However, when changing the location of one's self in time to past or future, one does not only recall and predict, but one also changes one's mental egocentric perspective on life events. Moreover, from these new self-locations in time, other life events might be regarded differently with respect to their relations to past or future. Thus, when imagining oneself as 10 years younger, last year's events are in the future (relative future) in relation to the initially imagined self-location in time, and vice versa (relative past). Therefore, to investigate MTT, we developed a novel behavioral paradigm by combining an autobiographical memory paradigm (Atance and O'Neill, 2001; Okuda et al., 2003; Addis et al., 2007; Szpunar et al., 2007) with an approach from experimental psychology on self-location and egocentric perspective taking (Ratcliff, 1979; Parsons, 1987; Zacks et al., 1999; Blanke et al., 2005; Arzy et al., 2006; Mohr et al., 2006). These latter studies showed behavioral and electrophysiological differences between judgments about one's own body while taken from one's actual spatial self-location versus different imagined self-locations. Considering lines of evidence that have already suggested shared mechanisms for processing time and space (Husserl, 1991; Coull and Nobre, 1998; Nobre, 2001; Merleau-Ponty, 2002; Buckner and Carroll, 2007), we hypothesized that self-location in time and space may also share cognitive and neural mechanisms. More specifically, we hypothesized that differences will be found not only between different self-locations in time (past, now, and future) (Vogeley and Kupke, 2007), but also while imagining events in the relative past or the relative future. Here, we investigate these hypotheses and the neural correlates of MTT using behavioral measures, evoked potential (EP) mapping, and electrical neuroimaging in healthy adult participants.
Materials and Methods
Fourteen healthy volunteers (seven males, aged 29–38 years; mean ± SD, 31.5 ± 2.9 years) participated in the experiment. All participants were right handed, and had normal or corrected-to-normal vision and no history of neurological or psychiatric disorders. All participants gave written informed consent before inclusion in the study, which was approved by the Ethical Committee of the University Hospital of Geneva (Switzerland).
Stimuli and procedures.
The experimental manipulation asked participants to imagine themselves at three different self-locations in time: now (the present time), past (10 years in the past), or future (10 years in the future). In separate blocks for the past, now, and future self-locations, two-word phrases (average length of 13.6 ± 2.5 letters, mean ± SD) describing different common events from personal life (e.g., car license; first child) or nonpersonal world events (e.g., Challenger explosion; hurricane Katrina) known to the participants were presented on a computer screen (Fig. 1). Note, that nonpersonal events are also intimately related to autobiographical memory for personal temporal, spatial, and mental information associated with these events; the terms “personal” and “nonpersonal” are used here in relative terms. Participants were asked to indicate whether the presented event took place before (relative past) or after (relative future) the currently imagined self-location in time (Fig. 1). For example, in the now or future blocks, participant should indicate “past” for the hurricane Katrina, but in the past block they should indicate “future,” because it has not been 10 years since the event. However, if they are anticipating their first child in the next few years they should indicate “future” for “first child” in the past and now blocks but “past” in the future block. Thus, we examined MTT independently from the subject's self-location in time (past, now, or future) as the same event could be relatively in the past or in the future with respect to the imagined temporal self-location. Accordingly, we labeled this latter distinction relative MTT (rMTT), whereas the MTT between different self-locations in time was labeled absolute MTT (aMTT).
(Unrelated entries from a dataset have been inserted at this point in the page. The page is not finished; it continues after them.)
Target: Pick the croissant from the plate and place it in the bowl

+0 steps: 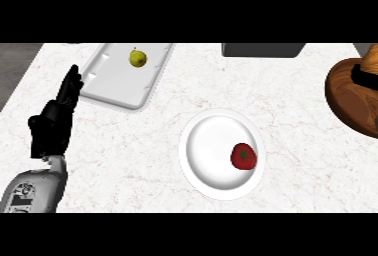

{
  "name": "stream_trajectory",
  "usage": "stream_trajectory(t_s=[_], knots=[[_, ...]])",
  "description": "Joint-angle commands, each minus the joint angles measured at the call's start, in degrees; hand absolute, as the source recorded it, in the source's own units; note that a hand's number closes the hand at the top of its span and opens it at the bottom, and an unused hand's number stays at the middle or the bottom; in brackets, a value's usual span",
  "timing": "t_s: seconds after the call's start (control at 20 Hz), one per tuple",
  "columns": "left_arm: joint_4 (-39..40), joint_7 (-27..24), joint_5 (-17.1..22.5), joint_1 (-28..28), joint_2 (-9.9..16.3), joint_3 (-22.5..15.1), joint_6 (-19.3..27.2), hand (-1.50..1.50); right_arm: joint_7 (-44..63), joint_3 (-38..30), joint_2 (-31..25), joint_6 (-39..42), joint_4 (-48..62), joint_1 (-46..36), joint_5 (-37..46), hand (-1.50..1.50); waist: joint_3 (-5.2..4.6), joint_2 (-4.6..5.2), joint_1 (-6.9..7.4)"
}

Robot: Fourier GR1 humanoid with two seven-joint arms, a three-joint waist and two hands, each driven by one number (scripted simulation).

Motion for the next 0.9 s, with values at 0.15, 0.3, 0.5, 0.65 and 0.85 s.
stream_trajectory(t_s=[0.15,0.3,0.5,0.65,0.85], knots=[[-0.85,1.34,-0.59,-1.16,-0.79,-1.30,-0.56,0.00,-12.10,-6.46,-2.66,-6.34,19.16,-2.91,-3.76,1.50,0.14,0.45,1.27],[-1.68,1.29,0.42,-0.64,0.56,0.08,-1.49,0.00,-18.20,-12.43,-2.87,-3.13,19.03,-1.98,-12.46,1.50,0.27,0.56,1.46],[-1.32,3.77,-0.08,-2.31,-0.81,-0.75,-0.69,0.00,-26.26,-16.74,-3.97,3.36,20.84,-3.33,-18.34,-1.50,0.35,0.67,1.51],[-2.30,2.86,0.42,-2.60,0.33,-0.05,-1.59,0.00,-33.82,-19.11,-3.89,6.17,21.57,-3.09,-21.48,-1.50,0.39,0.76,1.96],[-1.16,0.62,-0.36,-1.12,-0.55,-0.38,-0.74,0.00,-43.60,-24.12,-3.20,5.09,21.48,-2.21,-26.64,-1.50,0.33,0.70,1.50]])
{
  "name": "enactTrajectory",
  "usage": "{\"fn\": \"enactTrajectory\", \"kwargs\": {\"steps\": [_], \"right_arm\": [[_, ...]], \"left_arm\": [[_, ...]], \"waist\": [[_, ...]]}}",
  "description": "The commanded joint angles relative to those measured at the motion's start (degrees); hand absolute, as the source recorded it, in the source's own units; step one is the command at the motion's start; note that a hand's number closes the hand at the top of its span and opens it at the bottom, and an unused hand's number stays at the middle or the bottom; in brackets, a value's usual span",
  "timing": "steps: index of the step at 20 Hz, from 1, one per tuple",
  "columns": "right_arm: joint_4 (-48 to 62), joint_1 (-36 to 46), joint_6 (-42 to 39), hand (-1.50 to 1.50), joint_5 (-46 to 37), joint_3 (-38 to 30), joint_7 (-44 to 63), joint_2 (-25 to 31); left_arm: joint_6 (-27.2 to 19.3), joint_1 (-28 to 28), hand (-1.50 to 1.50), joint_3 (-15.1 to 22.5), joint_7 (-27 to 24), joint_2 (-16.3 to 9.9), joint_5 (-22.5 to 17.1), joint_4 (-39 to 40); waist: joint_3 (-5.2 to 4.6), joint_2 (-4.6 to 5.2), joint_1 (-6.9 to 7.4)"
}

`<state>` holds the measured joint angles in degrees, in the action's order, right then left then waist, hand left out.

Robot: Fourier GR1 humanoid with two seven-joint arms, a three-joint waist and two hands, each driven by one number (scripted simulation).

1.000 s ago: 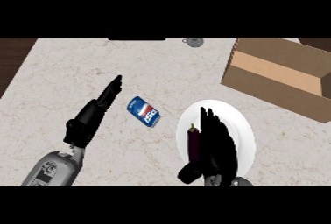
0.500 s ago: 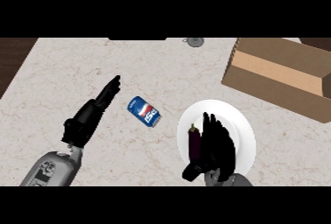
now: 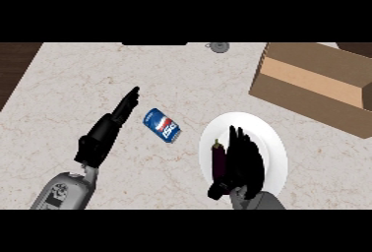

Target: Pick the eggplant from the plate and place it in the cardboard box

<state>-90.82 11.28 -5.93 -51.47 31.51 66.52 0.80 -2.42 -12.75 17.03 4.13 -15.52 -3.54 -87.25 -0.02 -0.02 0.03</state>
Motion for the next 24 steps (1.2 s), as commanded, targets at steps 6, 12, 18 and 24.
{"fn": "enactTrajectory", "kwargs": {"steps": [6,12,18,24], "right_arm": [[3.42,2.82,0.09,-1.50,4.08,0.78,10.47,-0.76],[10.07,2.51,4.31,-1.50,5.33,2.51,8.69,-0.77],[10.72,2.60,2.01,-1.50,5.70,0.50,7.54,-0.77],[16.75,0.73,4.82,-1.50,2.33,-0.12,3.83,-0.77]], "left_arm": [[2.21,-2.01,0.00,-2.41,1.50,0.51,0.65,0.69],[2.80,1.79,0.00,-1.70,-2.64,1.76,2.06,1.26],[3.81,-1.48,0.00,-4.66,-0.73,1.78,2.32,1.35],[4.06,-2.58,0.00,-4.51,-0.01,3.42,3.51,3.38]], "waist": [[0.01,0.06,0.09],[0.01,0.09,0.50],[0.02,0.05,0.20],[0.01,0.15,-0.21]]}}
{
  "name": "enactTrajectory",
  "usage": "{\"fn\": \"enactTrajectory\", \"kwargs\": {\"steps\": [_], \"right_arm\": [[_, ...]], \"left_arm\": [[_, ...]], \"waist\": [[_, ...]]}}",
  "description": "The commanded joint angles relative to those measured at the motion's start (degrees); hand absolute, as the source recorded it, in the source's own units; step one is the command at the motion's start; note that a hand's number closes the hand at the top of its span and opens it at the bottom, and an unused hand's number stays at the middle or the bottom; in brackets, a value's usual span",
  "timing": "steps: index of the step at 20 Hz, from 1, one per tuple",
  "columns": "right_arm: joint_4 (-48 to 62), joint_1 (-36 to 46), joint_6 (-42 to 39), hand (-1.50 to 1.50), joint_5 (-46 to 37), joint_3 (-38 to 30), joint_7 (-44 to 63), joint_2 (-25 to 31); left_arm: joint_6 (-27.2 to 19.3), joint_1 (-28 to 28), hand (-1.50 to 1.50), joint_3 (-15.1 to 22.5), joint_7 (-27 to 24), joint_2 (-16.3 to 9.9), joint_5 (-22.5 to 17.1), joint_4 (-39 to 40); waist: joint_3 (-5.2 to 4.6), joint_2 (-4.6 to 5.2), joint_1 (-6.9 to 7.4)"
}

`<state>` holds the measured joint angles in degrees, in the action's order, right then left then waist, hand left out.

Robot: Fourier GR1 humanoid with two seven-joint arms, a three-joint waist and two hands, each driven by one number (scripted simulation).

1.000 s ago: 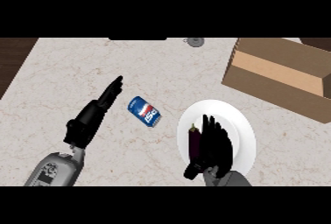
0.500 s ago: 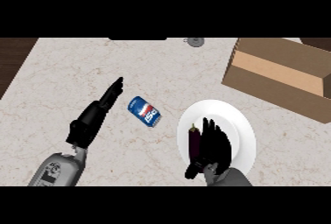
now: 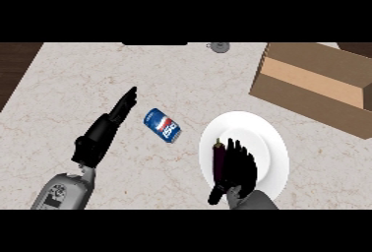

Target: Pick the eggplant from the plate and place it in the cardboard box

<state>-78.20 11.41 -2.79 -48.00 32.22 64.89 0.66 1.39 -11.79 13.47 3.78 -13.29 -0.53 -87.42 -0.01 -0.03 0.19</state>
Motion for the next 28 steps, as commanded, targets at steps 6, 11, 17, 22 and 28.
{"fn": "enactTrajectory", "kwargs": {"steps": [6,11,17,22,28], "right_arm": [[4.23,-0.43,2.03,1.50,0.48,1.18,4.82,-0.62],[7.60,1.74,3.60,1.50,-2.77,2.21,2.56,-0.60],[1.73,2.26,1.93,1.50,-3.28,-2.82,-19.47,13.08],[5.62,9.09,6.96,1.50,-4.47,-7.40,-32.10,19.17],[-2.89,8.99,8.66,1.50,-11.17,-8.66,-27.96,21.44]], "left_arm": [[1.24,-1.38,0.00,-1.16,0.53,2.07,0.93,1.07],[2.62,2.50,0.00,-2.18,-2.02,1.00,0.96,0.34],[1.29,0.37,0.00,-1.93,0.75,3.03,2.07,-0.59],[2.70,1.40,0.00,-2.07,-0.95,2.18,2.36,0.16],[1.95,1.85,0.00,-1.86,2.72,3.07,3.26,-3.82]], "waist": [[0.01,0.05,-0.16],[0.01,0.06,0.20],[0.04,0.00,-0.29],[0.04,0.15,0.17],[0.01,-0.17,-0.10]]}}
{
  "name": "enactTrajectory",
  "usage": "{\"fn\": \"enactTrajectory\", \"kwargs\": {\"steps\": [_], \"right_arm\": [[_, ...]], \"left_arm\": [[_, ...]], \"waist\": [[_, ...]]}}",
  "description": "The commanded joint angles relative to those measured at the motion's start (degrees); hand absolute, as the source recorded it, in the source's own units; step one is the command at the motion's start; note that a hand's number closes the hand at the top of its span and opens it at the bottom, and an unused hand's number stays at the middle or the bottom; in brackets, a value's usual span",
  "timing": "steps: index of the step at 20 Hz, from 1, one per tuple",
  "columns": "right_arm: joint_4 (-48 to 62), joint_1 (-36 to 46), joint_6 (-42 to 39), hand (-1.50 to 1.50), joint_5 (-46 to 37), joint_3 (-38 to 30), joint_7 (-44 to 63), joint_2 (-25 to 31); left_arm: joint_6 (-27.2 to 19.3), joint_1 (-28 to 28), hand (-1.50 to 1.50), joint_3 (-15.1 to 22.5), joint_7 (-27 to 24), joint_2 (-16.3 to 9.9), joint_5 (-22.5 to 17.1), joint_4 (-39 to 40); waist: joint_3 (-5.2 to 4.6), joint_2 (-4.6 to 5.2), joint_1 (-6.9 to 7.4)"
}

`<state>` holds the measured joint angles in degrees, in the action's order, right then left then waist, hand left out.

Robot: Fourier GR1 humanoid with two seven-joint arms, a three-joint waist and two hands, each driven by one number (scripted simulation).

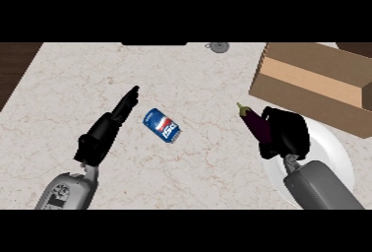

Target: Pick the eggplant from the plate and place it in the cardboard box

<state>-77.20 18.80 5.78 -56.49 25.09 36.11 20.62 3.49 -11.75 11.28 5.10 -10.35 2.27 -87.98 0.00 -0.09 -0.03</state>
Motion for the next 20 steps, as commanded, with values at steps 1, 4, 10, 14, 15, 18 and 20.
{"fn": "enactTrajectory", "kwargs": {"steps": [1,4,10,14,15,18,20], "right_arm": [[-7.35,0.51,0.01,1.50,-3.48,-1.29,1.28,2.14],[-18.19,-1.66,-4.07,1.50,-1.79,-2.52,2.09,3.49],[-36.11,-3.07,-9.90,1.50,-2.09,-2.57,6.81,2.90],[-42.49,-0.07,-13.87,1.50,-4.66,-4.22,13.97,-0.12],[-47.58,-0.76,-18.35,1.50,-2.06,-6.39,14.35,1.75],[-48.11,0.90,-19.12,1.50,-1.44,-10.02,16.44,-0.40],[-46.56,3.38,-21.48,1.50,0.47,-14.81,15.34,0.38]], "left_arm": [[1.29,1.60,0.00,-0.96,1.41,-1.16,-0.55,-2.87],[0.95,-1.64,0.00,-2.49,0.80,-0.27,-0.18,1.36],[1.49,-2.03,0.00,-2.56,0.97,-0.04,0.59,2.16],[3.51,1.52,0.00,-3.03,-1.43,-0.67,-0.81,0.01],[2.74,2.77,0.00,-2.10,-0.95,-0.29,0.53,-1.10],[3.96,1.16,0.00,-3.21,3.82,-1.11,-0.54,-4.56],[3.77,-0.62,0.00,-3.83,-1.85,0.38,0.64,2.13]], "waist": [[-0.01,-0.14,-0.09],[-0.03,-0.11,-0.61],[-0.03,-0.07,-0.66],[-0.04,-0.06,-0.10],[-0.03,-0.12,-0.23],[-0.01,-0.06,0.02],[-0.02,0.07,-0.11]]}}
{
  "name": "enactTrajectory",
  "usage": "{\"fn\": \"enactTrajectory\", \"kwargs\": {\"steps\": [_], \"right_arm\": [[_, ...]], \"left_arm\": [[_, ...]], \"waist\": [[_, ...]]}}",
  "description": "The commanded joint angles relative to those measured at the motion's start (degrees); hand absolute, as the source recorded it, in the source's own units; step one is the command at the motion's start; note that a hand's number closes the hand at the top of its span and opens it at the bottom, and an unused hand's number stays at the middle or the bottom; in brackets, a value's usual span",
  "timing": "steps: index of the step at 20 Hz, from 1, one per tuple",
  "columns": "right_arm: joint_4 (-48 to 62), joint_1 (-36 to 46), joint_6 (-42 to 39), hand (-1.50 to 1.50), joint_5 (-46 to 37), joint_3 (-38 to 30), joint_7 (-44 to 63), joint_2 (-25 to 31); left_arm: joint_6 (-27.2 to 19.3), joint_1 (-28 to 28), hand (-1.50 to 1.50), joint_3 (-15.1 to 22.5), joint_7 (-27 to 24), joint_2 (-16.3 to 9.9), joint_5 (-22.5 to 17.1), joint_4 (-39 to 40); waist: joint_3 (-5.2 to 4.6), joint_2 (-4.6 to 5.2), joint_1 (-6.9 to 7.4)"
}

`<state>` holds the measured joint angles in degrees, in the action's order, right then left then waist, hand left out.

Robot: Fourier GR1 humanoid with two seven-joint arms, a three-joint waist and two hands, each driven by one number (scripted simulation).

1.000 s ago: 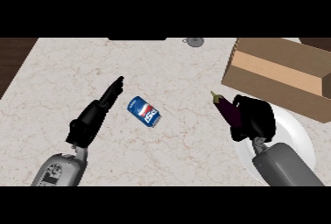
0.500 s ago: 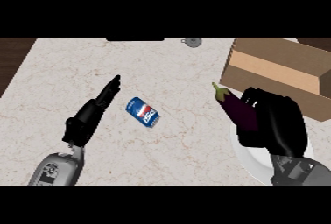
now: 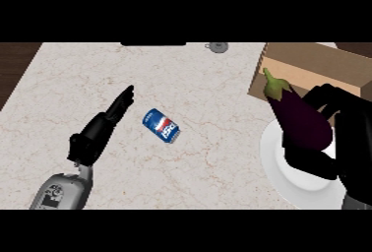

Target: Pick the eggplant from the plate and place it in the cardboard box

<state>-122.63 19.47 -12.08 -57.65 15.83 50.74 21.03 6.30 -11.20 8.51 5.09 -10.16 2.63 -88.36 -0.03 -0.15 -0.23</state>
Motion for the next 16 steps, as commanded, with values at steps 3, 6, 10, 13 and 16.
{"fn": "enactTrajectory", "kwargs": {"steps": [3,6,10,13,16], "right_arm": [[-0.13,8.26,-7.27,1.50,4.74,-11.84,1.56,1.39],[3.21,3.65,-3.20,1.50,2.37,-13.66,-3.57,1.90],[14.82,13.04,-2.15,1.50,5.41,-18.92,-7.15,2.90],[17.92,14.62,-1.37,1.50,6.19,-21.41,-9.39,3.06],[23.20,16.51,0.99,1.50,6.25,-22.09,-11.04,2.01]], "left_arm": [[-1.31,0.98,0.00,2.28,-1.01,2.61,3.25,0.36],[0.65,2.12,0.00,-0.10,-1.73,1.18,2.19,-0.57],[2.93,-0.86,0.00,-3.31,-5.09,0.10,0.27,5.18],[2.32,-0.12,0.00,-1.99,-0.27,1.51,1.13,0.07],[1.72,2.10,0.00,-0.77,-1.32,2.37,2.72,-1.43]], "waist": [[0.00,0.13,0.30],[0.03,0.12,0.27],[0.01,0.29,0.43],[0.03,0.16,0.47],[0.03,0.18,0.57]]}}
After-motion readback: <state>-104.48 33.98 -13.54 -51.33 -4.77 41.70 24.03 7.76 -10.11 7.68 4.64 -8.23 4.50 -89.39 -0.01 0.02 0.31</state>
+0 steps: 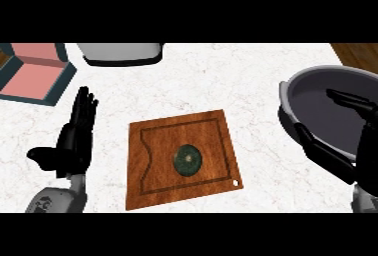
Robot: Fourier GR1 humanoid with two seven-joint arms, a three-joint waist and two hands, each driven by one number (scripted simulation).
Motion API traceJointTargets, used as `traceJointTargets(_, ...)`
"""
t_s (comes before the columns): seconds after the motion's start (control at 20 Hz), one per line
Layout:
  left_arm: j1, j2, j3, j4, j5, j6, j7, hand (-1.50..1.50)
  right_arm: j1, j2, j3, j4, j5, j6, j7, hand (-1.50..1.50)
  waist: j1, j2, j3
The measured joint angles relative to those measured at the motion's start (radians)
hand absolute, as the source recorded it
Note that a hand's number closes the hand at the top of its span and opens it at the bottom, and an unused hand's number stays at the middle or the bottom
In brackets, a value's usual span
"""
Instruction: Pick the squash from the cutting board and place it in the pot
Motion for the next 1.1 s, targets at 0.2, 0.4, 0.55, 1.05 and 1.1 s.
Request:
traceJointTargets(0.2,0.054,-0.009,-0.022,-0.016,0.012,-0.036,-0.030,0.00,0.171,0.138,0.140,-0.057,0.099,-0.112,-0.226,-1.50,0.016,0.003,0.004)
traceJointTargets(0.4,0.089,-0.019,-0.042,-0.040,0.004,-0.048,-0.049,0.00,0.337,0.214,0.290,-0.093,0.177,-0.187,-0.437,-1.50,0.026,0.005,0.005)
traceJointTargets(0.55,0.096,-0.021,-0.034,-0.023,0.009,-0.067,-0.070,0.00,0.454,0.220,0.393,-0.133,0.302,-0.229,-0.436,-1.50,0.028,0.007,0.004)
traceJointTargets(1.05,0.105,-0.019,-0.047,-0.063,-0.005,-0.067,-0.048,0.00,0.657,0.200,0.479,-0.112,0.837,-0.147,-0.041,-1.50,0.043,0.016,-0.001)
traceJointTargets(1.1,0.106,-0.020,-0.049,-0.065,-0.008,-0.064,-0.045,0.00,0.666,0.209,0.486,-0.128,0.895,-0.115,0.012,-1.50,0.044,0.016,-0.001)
Stimuli were designed to be in the range of ±15 years of the imagined self-location in time. They included events that were chosen from most common personal life events for the personal items, and from major headline news events for the nonpersonal items, and appeared for 700 ms in the center of the computer screen with an interstimulus interval of 2000 ms. Although previous behavioral, EP, and neuroimaging studies on MTT and autobiographical memory (Conway et al., 2001, 2003; Okuda et al., 2003; Rugg et al., 2003; Addis et al., 2007; Szpunar et al., 2007) presented stimuli for several seconds, to investigate self-location in time, presented stimuli here for relatively short epochs, similarly to previous experiments on self-location in space (Blanke et al., 2005; Arzy et al., 2006, 2007). Judgments were given using index and middle fingers of the left and right hand in alternating blocks as a button press on a serial response box. Participants were instructed to respond as quickly and precisely as possible while maintaining a mental image of themselves in the appropriate temporal self-location (past, now, or future), which were performed in six blocks (each repeated once) and counterbalanced across subjects. Each block included 120 stimuli, equally distributed among four groups: self (personal events) in relative past, self in relative future, nonself (world events) in relative past, and nonself in relative future, appearing in random order.
Analysis of behavioral data.
Subsequent to the experiment, participants were asked to approximate the dates of the presented events. Correct responses were determined according to the estimated dates, as provided separately by each participant. Repeated-measures ANOVAs were run between participants on reaction time (RT) and error rate (ER) with the factors aMTT (past, now, and future), rMTT (relative past and relative future), and self (self and nonself events).
EEG recording, EP mapping, and distributed linear inverse solution.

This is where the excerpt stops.